Granted, it was never verbally said after the first time, but the question hung in the air. The conversation had gaps and the question shadowed everything. They never pressed it and Cecil never offered up anything. Even the most innocent of quirked eyebrows and lingering silences were met with the weakest, meagerest shrug. How could something that weak be expected to shoulder a question that heavy?

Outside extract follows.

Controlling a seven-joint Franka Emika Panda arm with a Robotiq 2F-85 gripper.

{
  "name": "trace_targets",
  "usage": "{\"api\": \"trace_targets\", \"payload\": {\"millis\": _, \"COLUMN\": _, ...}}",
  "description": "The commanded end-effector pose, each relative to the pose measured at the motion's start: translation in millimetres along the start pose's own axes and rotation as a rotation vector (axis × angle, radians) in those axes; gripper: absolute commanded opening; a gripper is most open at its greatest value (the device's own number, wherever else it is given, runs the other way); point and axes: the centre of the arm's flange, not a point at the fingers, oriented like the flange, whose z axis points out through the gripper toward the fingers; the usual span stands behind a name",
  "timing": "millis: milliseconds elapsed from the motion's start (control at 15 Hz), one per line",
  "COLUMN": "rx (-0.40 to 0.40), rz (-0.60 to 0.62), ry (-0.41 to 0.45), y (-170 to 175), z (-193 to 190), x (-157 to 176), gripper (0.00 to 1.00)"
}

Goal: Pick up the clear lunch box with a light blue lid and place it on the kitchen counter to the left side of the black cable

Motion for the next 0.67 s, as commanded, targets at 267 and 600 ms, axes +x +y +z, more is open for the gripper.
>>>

She couldn’t possibly bear to tell her story as she was. Give the poor girl a week, maybe five, to recover.

Cecil tried to rationalize with herself that she was entitled this distance. She filed them under the feelings, which she shouldn’t be having in the first place, boiling inside her, silently. Her imposed silence fit nicely next to her jealousy, anger, and abandonment.

Honey rarely left Cecil’s side, but Honey was nothing. Honey was as Honey was. She talked constantly and said nothing. That was how she liked it. Honey wasn’t dumb. She intentionally stepped around anything meaningful and consequential. The result was, while acting as Cecil’s one outlet to the outside world, her view on the world ended up framed with gossip and trite things. Today was no different, she babbled away with three days worth of gossip to let Cecil in on everything while not really letting Cecil in on nothing at all.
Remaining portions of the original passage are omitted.